Required work: Work out how many lines below contain "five", then write only that number.

Data records:
————————

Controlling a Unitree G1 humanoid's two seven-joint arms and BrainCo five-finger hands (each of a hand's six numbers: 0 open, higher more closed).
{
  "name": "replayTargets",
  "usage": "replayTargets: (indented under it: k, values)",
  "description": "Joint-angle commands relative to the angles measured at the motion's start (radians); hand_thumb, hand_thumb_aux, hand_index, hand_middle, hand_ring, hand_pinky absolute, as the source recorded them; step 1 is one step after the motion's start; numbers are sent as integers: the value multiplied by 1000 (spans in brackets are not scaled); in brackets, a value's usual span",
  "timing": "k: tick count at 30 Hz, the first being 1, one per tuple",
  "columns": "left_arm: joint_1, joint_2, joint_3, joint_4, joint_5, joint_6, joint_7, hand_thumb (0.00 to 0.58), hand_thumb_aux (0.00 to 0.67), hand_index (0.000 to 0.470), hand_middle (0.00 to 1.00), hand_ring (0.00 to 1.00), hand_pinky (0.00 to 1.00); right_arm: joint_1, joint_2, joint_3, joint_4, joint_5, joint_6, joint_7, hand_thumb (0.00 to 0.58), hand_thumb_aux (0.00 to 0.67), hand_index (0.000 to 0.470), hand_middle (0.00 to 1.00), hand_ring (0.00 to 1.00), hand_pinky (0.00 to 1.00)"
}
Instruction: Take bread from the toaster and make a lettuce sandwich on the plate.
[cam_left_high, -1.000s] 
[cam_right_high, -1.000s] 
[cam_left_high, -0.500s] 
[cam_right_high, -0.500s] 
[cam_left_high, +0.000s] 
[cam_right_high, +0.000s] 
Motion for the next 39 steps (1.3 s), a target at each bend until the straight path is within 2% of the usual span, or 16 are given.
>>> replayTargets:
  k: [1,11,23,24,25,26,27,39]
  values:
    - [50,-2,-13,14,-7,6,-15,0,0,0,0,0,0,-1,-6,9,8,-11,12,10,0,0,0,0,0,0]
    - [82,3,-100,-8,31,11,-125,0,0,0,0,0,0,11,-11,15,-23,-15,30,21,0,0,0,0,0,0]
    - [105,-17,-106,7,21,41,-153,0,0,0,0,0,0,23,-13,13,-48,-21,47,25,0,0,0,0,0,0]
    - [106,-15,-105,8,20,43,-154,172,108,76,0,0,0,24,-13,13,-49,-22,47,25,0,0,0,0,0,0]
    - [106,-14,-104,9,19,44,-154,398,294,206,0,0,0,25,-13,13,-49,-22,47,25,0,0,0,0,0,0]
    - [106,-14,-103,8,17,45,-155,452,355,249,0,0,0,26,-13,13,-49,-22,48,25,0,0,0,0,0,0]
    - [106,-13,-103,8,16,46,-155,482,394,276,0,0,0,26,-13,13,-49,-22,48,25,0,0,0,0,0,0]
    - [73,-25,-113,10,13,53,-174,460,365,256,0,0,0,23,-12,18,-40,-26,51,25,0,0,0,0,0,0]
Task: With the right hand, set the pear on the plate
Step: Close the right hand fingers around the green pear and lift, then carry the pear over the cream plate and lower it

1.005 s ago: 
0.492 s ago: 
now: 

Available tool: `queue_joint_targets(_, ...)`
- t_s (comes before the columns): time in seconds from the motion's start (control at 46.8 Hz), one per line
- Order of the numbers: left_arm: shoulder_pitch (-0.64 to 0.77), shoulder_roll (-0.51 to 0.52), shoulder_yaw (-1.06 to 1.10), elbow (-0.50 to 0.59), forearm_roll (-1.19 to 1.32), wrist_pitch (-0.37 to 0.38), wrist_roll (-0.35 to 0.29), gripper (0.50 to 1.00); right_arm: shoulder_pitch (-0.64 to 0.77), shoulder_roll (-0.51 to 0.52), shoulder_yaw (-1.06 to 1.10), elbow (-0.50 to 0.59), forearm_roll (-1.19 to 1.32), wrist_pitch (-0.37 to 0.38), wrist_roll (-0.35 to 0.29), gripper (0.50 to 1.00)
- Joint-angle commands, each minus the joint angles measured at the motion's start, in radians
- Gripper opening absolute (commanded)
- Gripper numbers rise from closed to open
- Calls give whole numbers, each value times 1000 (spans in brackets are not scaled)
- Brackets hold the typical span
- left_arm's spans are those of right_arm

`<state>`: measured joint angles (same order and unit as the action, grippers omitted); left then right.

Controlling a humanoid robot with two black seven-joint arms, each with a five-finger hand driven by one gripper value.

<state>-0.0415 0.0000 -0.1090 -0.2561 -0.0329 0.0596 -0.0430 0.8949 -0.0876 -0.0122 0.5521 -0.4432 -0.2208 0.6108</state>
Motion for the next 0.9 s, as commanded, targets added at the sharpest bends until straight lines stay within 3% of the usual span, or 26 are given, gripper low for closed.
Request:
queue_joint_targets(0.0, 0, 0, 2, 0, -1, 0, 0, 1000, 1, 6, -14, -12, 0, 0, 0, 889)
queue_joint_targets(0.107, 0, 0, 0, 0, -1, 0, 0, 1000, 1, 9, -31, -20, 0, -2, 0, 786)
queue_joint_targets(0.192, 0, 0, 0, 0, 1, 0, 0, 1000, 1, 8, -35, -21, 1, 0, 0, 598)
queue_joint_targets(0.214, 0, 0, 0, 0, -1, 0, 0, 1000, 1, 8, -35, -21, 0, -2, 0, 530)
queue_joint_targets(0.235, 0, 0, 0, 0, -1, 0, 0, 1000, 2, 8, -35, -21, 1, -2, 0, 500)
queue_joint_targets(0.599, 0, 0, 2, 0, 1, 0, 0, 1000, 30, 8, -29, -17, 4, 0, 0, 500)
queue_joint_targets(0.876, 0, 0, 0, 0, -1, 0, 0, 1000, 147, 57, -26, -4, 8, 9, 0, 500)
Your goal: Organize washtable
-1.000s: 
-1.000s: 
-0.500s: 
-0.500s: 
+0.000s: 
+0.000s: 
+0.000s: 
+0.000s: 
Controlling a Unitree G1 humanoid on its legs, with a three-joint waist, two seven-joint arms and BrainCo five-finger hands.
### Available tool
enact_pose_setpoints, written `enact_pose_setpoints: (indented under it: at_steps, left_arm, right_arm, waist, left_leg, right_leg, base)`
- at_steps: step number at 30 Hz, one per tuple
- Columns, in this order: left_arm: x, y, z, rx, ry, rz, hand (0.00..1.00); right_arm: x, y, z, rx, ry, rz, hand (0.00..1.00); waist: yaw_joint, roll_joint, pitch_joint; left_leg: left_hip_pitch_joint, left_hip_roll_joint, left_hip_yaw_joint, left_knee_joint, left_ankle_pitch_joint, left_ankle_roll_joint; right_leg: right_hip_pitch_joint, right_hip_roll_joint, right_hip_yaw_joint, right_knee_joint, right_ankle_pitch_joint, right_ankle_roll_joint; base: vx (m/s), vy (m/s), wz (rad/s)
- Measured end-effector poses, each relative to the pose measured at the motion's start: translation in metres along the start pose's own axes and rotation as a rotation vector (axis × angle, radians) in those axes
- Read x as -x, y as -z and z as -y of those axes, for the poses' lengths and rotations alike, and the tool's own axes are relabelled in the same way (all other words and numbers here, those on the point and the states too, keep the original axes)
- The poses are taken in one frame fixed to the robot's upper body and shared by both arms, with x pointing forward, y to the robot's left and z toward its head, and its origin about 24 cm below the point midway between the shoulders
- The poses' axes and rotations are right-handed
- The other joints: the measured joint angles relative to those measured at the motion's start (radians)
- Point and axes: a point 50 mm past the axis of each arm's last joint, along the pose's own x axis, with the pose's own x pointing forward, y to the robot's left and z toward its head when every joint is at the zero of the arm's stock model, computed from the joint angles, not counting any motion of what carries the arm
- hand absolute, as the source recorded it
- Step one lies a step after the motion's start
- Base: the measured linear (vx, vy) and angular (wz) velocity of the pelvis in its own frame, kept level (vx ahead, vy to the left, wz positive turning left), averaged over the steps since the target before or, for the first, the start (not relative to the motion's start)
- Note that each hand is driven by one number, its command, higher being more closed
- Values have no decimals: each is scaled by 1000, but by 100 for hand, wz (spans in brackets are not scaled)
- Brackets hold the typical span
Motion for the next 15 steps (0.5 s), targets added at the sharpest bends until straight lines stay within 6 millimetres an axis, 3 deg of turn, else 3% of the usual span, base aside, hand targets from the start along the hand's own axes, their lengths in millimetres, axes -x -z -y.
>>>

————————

Solution below: 3